Alan Turing rimpiange di aver aperto la porta di ingresso. Rimpiange tante altre cose: di avere avuto uno spasmo alla mano, di non essere corso in cucina a prendere la gomma e il suo bicchiere d'acqua. Ora, sono questi i suoi problemi maggiori.
« Ho bisogno di restare solo » cerca di liquidarlo, voltando il viso dall'altra parte. « Lasciami solo, per favore ».
« L'ho fatto » si sente rispondere. « L'ho fatto per tutti questi anni e non ti sei mai domandato il perché. Sai essere un genio quanto incredibilmente stupido, Alan ».
Il silenzio che cala su di loro viene interrotto meccanicamente da Cristopher che continua a borbottare in sottofondo nella stanza affianco. 
Fuori si è fatto buio, le nuvole cominciano ad addensarsi poco lontano.
« Avrei potuto fermarti. E non mi perdonerò mai di non esserci stato quando avevi più bisogno di me ».
« Non ho mai avuto bisogno di te » risponde sbrigativo Alan.

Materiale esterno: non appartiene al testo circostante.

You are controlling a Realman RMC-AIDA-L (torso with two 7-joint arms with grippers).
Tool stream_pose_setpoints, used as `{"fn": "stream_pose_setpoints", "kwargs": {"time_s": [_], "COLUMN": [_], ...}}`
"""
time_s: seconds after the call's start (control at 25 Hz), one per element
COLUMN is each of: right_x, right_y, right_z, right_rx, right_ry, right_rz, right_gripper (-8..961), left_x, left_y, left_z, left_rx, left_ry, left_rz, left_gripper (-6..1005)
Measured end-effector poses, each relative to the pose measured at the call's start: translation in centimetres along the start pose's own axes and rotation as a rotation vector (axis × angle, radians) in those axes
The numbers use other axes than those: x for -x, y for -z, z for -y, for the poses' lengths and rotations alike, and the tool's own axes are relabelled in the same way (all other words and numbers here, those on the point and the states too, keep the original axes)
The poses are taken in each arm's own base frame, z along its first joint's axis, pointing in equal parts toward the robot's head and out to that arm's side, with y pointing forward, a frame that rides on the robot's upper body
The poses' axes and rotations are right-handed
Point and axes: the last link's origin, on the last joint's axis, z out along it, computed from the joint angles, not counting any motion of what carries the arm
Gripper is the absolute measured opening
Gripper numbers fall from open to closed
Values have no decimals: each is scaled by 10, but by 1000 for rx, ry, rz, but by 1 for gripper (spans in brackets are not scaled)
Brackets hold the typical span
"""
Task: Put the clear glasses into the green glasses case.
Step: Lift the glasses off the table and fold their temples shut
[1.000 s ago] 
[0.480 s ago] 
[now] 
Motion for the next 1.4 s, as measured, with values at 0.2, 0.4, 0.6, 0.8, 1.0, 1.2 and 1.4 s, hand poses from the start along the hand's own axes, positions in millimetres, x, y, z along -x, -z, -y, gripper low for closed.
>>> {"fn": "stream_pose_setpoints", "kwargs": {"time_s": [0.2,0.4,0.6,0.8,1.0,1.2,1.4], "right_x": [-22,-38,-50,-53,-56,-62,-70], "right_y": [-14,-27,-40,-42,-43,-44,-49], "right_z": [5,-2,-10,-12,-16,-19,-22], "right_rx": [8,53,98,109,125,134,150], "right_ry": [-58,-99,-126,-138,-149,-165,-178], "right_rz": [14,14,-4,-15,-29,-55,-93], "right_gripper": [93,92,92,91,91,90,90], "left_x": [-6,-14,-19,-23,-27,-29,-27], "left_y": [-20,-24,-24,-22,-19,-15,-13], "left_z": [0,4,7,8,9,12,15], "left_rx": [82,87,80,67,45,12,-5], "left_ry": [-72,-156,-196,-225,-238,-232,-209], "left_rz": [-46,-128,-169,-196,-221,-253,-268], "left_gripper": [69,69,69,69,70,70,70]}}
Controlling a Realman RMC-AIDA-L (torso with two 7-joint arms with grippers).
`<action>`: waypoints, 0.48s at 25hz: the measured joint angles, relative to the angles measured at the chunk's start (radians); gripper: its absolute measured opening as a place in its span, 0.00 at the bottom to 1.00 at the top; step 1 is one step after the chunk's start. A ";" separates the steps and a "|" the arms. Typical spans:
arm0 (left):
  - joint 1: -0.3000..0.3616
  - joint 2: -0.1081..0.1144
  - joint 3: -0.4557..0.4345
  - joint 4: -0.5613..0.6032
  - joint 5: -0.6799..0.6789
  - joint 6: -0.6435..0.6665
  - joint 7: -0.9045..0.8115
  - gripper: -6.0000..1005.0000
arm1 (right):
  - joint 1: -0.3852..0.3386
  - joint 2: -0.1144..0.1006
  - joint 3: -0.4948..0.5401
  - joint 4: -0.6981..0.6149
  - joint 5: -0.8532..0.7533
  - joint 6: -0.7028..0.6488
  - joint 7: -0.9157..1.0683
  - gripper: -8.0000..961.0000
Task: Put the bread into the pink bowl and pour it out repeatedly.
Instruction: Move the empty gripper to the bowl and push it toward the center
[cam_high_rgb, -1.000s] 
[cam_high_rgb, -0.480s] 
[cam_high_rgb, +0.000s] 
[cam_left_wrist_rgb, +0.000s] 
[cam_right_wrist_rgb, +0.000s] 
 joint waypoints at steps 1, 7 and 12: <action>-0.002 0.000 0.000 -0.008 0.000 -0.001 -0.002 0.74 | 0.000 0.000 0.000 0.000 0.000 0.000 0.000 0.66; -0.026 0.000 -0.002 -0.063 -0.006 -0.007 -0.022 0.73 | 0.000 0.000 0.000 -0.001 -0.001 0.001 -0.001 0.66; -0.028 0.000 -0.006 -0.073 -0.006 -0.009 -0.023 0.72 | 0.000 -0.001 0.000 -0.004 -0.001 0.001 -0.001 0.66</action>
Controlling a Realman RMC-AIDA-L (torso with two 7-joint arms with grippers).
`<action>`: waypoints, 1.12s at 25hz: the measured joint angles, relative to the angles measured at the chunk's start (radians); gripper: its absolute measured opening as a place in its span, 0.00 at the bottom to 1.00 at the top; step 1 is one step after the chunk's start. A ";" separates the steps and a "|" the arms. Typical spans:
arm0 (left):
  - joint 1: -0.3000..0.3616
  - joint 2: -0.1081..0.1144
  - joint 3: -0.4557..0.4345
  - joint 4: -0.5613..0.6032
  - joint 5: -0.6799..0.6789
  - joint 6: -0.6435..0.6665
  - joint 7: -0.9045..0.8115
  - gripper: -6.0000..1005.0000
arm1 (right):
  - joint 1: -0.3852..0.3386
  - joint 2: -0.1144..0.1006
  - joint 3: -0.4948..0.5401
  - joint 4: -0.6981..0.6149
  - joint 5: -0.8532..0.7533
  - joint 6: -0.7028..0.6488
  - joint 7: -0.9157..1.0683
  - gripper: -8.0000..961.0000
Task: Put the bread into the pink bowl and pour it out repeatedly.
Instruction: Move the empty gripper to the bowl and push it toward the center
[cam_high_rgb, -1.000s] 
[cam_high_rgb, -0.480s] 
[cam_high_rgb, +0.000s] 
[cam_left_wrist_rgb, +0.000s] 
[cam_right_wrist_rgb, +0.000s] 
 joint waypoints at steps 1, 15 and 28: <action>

« Non ammetterai mai di aver provato dei sentimenti per me, vero? » Hugh sembra spezzato. « Avrei dovuto ammetterlo io per primo ».
« Lasciami solo ».
« D'ora in avanti non lo farò mai più ».
« Non ti voglio più in casa mia! ».
« Lasciami raccontare come ho fatto ad innamorarmi di te, Alan Turing. Una volta spiegate le cose, mi potrai congedare e non mi farò più vedere. Ma ti prego, per una volta, rimani fermo dove sei e ascoltami ».
« Che cosa vuoi da me, Hugh? ».
« Solo una cosa: stai prestando attenzione? ».